A second methodological issue concerns the forces applied to the muscles. Using muscle forces with different magnitudes would likely change the tibial force imbalance and laxities. Because of this, the muscles forces were kept as small as possible while still maintaining stability of the knee. This allowed the soft tissue restraints to have as much relative contribution to knee stability as possible. The muscle forces used in the present study were small relative to muscle forces used in previously published in vitro studies [12, 17, 29, 33, 35, 56, 58, 60]. Moreover, because changes (i.e., differences) in tibial forces and laxities were of interest, the effect of muscle forces was systematic and negated in computing differences. Accordingly, the use of small muscle forces in conjunction with analysis of differences minimized the effect of muscle forces on results.
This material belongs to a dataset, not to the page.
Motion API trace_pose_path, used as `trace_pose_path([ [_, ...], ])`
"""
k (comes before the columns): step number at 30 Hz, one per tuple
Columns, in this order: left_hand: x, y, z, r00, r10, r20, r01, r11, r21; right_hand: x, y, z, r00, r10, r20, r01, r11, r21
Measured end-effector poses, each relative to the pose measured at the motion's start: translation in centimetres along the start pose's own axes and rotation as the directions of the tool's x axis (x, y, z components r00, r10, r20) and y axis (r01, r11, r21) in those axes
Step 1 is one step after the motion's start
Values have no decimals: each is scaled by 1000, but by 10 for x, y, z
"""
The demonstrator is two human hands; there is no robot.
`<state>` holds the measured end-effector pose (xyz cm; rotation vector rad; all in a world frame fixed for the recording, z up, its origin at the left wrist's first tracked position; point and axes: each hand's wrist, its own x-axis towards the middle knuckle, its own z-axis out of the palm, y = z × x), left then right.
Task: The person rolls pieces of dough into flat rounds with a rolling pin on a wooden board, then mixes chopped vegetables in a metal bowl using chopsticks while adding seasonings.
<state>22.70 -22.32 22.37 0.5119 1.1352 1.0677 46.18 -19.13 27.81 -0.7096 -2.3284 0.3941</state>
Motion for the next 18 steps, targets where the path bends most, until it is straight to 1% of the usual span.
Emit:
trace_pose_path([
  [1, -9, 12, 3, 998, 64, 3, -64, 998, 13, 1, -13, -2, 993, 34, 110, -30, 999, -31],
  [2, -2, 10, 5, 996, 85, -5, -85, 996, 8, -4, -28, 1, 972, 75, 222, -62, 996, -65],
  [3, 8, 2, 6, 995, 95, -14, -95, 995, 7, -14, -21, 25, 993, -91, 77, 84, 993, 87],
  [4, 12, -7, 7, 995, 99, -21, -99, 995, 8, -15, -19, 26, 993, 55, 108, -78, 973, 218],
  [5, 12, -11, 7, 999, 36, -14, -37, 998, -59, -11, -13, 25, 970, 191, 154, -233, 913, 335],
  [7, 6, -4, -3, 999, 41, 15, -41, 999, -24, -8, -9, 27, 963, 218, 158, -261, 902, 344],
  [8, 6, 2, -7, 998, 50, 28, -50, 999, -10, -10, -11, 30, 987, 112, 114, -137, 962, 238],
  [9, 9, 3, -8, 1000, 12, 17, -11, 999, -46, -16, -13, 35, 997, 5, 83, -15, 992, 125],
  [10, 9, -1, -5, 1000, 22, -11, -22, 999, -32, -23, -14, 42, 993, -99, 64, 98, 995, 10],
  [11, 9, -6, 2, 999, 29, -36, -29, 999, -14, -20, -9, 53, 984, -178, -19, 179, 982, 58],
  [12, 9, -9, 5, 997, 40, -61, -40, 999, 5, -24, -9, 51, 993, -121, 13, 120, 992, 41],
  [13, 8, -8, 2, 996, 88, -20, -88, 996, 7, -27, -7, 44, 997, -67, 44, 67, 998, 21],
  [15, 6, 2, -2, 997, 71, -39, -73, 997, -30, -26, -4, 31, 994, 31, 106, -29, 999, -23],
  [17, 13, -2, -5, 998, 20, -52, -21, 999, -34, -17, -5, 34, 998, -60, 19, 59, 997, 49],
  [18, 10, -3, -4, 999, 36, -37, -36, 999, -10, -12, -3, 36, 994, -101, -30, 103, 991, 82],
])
Also, the use of small load limits might have affected the changes in laxities. The load limits of ± 5 N m for V–V moment [38], ± 3 N m for I–E torque [8], ± 45 N for A–P force [15], and ± 100 N for C–D force confined the laxity measurements to the low stiffness region of the load–displacement curve [15]. Confining the laxity measurements to the low stiffness region was done purposely because any instability as a result of increasing laxity should manifest in the low stiffness regions.

The V–V malalignments were created by rotating about the center of the reference femoral component. Creating V–V malalignments by rotating about the peripheral edge of one condyle of the femoral component instead of the center could affect the results. However rotating about the center of the reference femoral component isolated the V–V angular error as an independent variable for study. Rotating about the peripheral edge would have introduced not only V–V angular error, but also a proximal–distal translation error.
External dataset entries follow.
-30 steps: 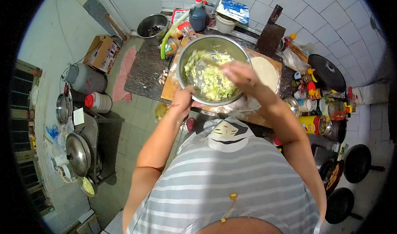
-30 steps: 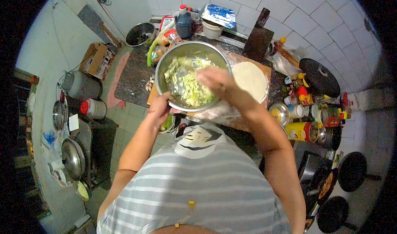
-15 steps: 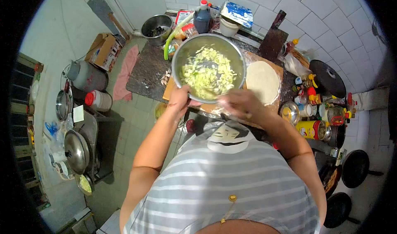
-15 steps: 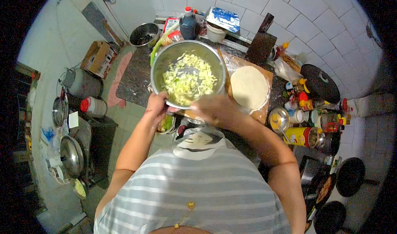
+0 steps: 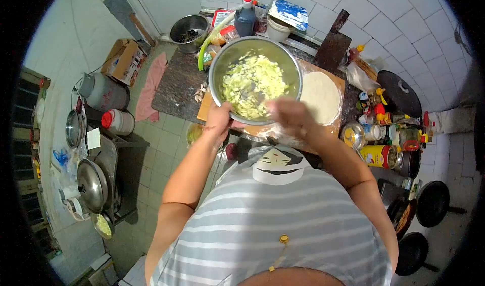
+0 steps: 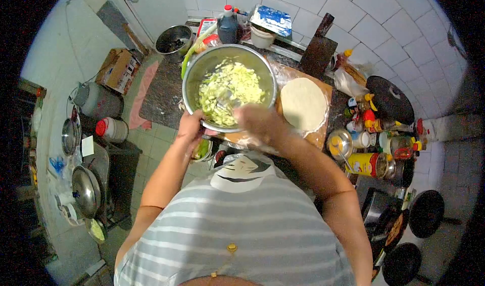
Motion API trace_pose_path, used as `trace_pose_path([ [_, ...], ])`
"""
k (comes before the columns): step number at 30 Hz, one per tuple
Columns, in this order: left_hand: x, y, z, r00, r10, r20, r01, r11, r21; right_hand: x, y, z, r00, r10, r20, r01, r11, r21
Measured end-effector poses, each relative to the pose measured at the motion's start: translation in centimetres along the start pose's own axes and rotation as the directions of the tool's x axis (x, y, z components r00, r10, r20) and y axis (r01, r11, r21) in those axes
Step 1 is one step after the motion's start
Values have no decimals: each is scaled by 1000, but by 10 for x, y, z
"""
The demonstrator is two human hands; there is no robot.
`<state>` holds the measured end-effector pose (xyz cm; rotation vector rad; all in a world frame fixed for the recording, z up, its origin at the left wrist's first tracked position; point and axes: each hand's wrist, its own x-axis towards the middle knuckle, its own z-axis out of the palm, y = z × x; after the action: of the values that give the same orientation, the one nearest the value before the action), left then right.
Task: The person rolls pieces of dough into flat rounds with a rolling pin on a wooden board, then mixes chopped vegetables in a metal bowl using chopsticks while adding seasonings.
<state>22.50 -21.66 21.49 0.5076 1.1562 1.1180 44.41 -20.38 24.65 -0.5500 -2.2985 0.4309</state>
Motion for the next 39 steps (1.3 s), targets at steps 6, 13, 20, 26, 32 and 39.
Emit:
trace_pose_path([
  [6, -1, -13, 1, 999, -11, 39, 11, 1000, 7, 29, 17, -18, 882, 373, -287, -390, 921, -3],
  [13, 7, -1, -12, 999, -50, 17, 51, 998, -24, 23, -2, -47, 895, 363, 258, -427, 865, 264],
  [20, 5, 29, -9, 995, -59, 85, 38, 974, 222, 42, 56, -29, 734, 566, 375, -652, 742, 156],
  [26, 21, 45, -38, 995, -67, 79, 45, 964, 262, 61, 110, -82, 746, 591, 307, -586, 802, -117],
  [32, 28, 4, -54, 975, 143, -172, -140, 990, 28, 9, 24, 39, 941, 277, 193, -326, 895, 304],
  [39, 11, -13, -102, 961, 34, -276, -91, 976, -199, 82, 64, 105, 989, -37, 145, 15, 988, 154],
])
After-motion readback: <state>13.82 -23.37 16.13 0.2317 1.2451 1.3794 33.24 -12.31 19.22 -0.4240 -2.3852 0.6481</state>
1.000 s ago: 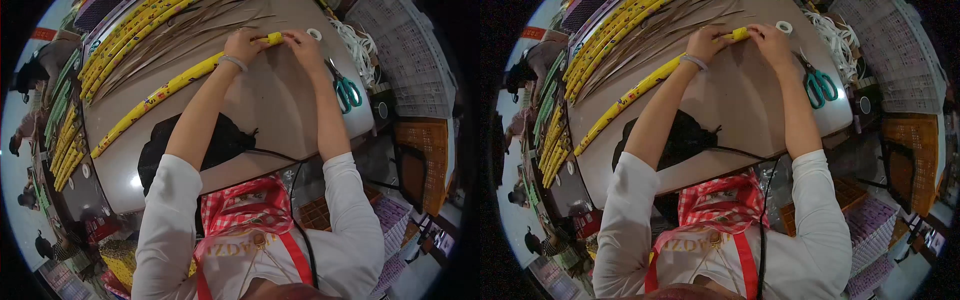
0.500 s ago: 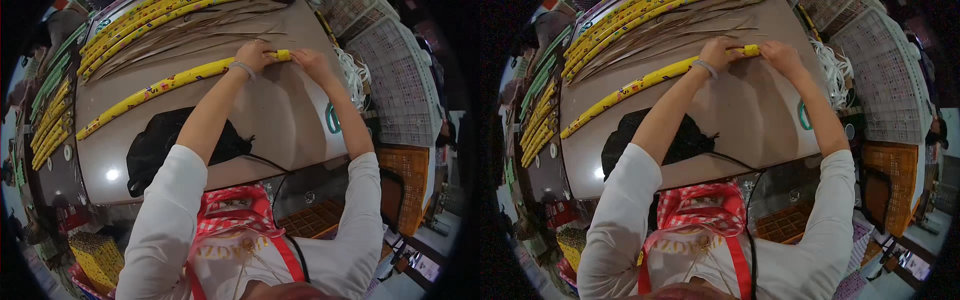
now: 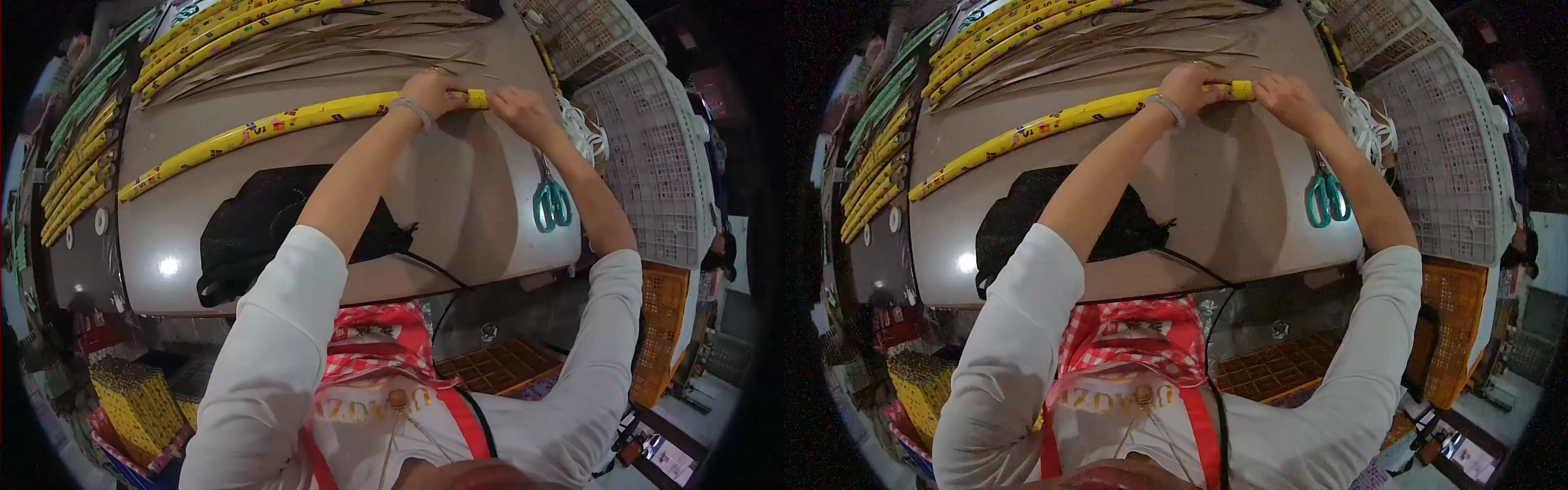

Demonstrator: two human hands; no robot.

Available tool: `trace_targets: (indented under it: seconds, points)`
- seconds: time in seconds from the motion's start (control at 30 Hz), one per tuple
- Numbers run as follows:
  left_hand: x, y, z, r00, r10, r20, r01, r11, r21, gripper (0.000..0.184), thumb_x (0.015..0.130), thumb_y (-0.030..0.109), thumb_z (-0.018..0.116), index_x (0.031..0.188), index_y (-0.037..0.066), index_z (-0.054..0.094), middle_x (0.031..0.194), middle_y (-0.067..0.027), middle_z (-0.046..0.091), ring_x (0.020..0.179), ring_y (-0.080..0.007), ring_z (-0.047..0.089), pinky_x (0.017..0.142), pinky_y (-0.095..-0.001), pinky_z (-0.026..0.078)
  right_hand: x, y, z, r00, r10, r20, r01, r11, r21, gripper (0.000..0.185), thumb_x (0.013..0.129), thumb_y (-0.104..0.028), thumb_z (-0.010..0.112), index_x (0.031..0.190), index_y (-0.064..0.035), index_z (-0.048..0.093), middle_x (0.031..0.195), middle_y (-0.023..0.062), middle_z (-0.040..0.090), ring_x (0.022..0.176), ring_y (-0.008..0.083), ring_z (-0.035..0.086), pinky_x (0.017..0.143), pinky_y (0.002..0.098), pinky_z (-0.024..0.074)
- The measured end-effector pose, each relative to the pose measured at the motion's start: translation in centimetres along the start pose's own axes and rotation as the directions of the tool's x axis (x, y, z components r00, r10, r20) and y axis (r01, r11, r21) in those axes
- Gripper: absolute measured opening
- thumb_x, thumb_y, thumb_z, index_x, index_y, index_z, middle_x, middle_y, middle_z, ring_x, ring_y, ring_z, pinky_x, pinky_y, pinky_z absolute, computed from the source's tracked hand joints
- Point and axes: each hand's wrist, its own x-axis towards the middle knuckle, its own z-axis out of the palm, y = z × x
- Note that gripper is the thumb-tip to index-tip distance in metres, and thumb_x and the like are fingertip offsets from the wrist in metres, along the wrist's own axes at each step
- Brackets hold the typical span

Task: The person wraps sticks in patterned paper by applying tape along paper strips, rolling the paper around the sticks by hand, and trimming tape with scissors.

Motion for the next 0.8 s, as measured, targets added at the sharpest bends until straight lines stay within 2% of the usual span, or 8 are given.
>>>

Because the number of specimens tested from males far outweighed that number tested for females (9 versus 1), the quantitative results may not apply to females. Although there are anatomic differences between males and females primarily in size and intercondylar width [10, 19, 57], each specimen was treated as its own control in which case the results would not be expected to differ fundamentally. However, the specific values might be affected in which case the slopes of regression lines might differ.

A final methodologic issue, which is intrinsic in any study that malaligns the femoral component and determines the effects on tibiofemoral laxities and tibial forces, is that the effects do not apply when the alignment of the tibial component is different from that in the study. Hence the results and their interpretation in the present study apply only when the tibial component is kinematically aligned. The requirements and corresponding procedures for kinematically aligning the tibial component were described earlier in the “Methods”.
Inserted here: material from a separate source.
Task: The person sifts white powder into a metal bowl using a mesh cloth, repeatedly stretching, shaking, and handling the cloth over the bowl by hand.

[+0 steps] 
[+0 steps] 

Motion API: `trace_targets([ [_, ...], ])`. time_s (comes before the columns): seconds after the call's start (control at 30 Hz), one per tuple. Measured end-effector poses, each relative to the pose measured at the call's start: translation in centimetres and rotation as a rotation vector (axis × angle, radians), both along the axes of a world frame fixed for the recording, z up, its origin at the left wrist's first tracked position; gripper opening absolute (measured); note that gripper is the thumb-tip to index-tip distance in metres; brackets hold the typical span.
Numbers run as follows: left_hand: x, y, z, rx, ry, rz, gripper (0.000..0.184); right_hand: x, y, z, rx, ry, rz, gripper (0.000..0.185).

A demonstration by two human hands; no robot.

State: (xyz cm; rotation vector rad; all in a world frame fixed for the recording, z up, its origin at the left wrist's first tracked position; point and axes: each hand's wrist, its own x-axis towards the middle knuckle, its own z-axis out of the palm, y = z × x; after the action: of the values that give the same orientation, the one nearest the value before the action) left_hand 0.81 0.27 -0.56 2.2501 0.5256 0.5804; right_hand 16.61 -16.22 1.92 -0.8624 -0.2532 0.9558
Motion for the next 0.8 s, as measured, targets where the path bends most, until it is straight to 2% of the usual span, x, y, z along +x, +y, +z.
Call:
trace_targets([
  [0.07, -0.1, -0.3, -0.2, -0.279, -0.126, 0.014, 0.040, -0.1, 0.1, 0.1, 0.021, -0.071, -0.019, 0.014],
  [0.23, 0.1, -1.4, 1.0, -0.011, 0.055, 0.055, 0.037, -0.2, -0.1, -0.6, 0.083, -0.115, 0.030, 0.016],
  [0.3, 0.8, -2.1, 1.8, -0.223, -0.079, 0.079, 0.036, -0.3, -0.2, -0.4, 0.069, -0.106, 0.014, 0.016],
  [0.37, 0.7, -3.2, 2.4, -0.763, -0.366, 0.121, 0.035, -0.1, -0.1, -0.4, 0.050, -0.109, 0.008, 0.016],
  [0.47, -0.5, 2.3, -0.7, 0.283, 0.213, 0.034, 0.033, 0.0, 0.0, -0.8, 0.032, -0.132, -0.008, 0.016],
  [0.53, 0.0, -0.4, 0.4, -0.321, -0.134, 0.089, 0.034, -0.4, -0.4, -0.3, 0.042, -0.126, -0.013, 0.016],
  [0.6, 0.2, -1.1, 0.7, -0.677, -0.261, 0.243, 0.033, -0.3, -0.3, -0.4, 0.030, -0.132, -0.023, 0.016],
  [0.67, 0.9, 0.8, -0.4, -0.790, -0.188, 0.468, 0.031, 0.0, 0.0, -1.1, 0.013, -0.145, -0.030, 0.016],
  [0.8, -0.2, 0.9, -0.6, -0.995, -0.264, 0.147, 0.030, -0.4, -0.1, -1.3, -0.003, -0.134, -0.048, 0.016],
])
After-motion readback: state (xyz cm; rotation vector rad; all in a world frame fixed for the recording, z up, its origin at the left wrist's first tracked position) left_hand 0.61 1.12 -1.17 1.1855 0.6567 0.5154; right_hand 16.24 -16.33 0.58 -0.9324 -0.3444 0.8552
The clinical relevance of our results is that, with the tibial component kinematically aligned, V–V malalignment of the femoral component in kinematically aligned TKA should be avoided to limit increases in tibial force imbalance. High tibial force imbalance can be effectively prevented by measuring the thicknesses of the distal femoral resections with a caliper and insuring that these thicknesses are within 0.5 mm of the corresponding thickness of the distal regions of the femoral component. Because laxities were largely unaffected, instability resulting from V–V malalignment of the femoral component within the ± 4° range studied is not a clinical concern.

Conclusion

Based on the slope for the regression line for varus malalignments which was greater than that for valgus malalignments, the increase in imbalance can be effectively limited to 68 N by keeping differences in resection thickness to within ± 0.5 mm of the thickness of the respective distal region of the femoral component. Additionally, of eight increases in laxities only the increase in valgus laxity for the 4° varus malalignment at 30° flexion was statistically significant but this increase was limited to 1° which is not of clinical concern.